The Council also reviewed reports on membership, with 758 senior high schools and 751 junior high/middle schools in 2012-13; eligibility advancement applications, which totaled 15 for the year; the use of Educational Transfer Forms, which remained stable this year; school violations, which remained significantly below recent average; attendance at athletic director and coaches in-service workshops; officials’ registrations; rules meeting attendance; and officials reports submitted for the past three sports seasons. The Association’s $9.9 million budget for the 2013-14 school year also was approved.

The Representative Council is the 19-member legislative body of the MHSAA.  All but five members are elected by member schools. Four members are appointed by the Council to facilitate representation of females and minorities, and the 19th position is occupied by the Superintendent of Public Instruction or designee.

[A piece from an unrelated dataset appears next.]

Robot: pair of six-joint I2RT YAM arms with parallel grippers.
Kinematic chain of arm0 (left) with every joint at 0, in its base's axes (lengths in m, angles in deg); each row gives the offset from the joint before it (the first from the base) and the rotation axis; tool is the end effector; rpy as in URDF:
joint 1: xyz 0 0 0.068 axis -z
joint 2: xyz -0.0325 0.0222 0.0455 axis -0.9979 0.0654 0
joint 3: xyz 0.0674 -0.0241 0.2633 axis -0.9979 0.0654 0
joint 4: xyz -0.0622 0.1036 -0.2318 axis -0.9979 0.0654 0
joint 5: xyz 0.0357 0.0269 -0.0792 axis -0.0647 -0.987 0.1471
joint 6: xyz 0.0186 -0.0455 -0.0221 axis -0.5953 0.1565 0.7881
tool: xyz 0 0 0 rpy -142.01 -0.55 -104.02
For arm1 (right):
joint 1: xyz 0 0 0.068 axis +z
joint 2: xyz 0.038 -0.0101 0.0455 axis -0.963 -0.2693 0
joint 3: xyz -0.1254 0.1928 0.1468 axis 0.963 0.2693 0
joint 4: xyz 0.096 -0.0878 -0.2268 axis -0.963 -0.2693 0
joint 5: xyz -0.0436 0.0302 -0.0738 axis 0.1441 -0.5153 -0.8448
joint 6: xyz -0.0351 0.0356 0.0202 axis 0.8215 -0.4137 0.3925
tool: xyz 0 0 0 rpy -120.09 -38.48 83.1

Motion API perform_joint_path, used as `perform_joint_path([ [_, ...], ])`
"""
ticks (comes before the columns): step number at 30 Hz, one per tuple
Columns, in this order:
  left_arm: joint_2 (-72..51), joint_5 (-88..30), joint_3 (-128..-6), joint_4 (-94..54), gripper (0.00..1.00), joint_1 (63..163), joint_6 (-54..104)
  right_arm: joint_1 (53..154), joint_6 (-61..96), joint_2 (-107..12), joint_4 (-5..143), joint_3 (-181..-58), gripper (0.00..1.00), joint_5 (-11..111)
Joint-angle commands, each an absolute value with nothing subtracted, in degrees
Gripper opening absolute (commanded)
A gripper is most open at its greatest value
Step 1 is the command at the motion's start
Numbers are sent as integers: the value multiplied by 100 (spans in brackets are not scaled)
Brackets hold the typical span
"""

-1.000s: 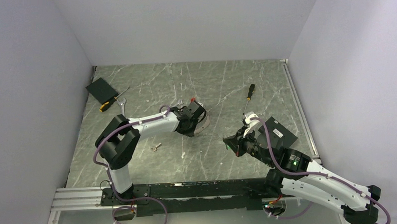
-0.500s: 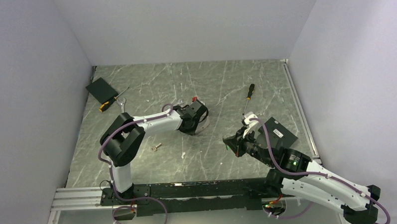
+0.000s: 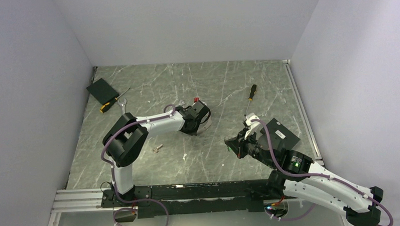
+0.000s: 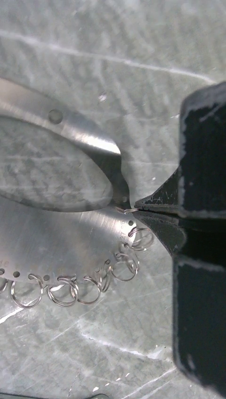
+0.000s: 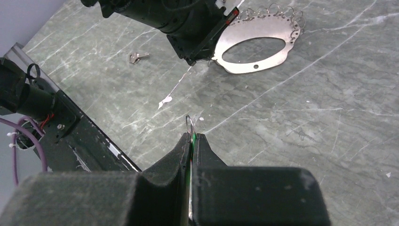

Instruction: Put the keys on the keyring

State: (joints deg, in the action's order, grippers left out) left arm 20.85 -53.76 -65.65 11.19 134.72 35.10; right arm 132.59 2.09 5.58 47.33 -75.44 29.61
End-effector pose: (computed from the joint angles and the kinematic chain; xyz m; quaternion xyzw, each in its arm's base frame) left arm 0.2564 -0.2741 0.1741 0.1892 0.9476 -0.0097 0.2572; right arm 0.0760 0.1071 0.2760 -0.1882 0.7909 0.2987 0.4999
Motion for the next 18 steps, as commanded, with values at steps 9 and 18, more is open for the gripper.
perform_joint_path([
  [9, -985, -3213, -4767, -1041, 0, 13513, 1777, 13265, 214, 592, 4966, -7757, 0, 3085],
  [18, -2661, -2669, -3583, -1955, 0, 13522, 703, 13265, 172, 575, 5077, -7895, 0, 3412],
])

The MHSAA is a private, not-for-profit corporation of voluntary membership by more than 1,500 public and private senior high schools and junior high/middle schools which exists to develop common rules for athletic eligibility and competition. No government funds or tax dollars support the MHSAA, which was the first such association nationally to not accept membership dues or tournament entry fees from schools. Member schools which enforce these rules are permitted to participate in MHSAA tournaments, which attract approximately 1.6 million spectators each year.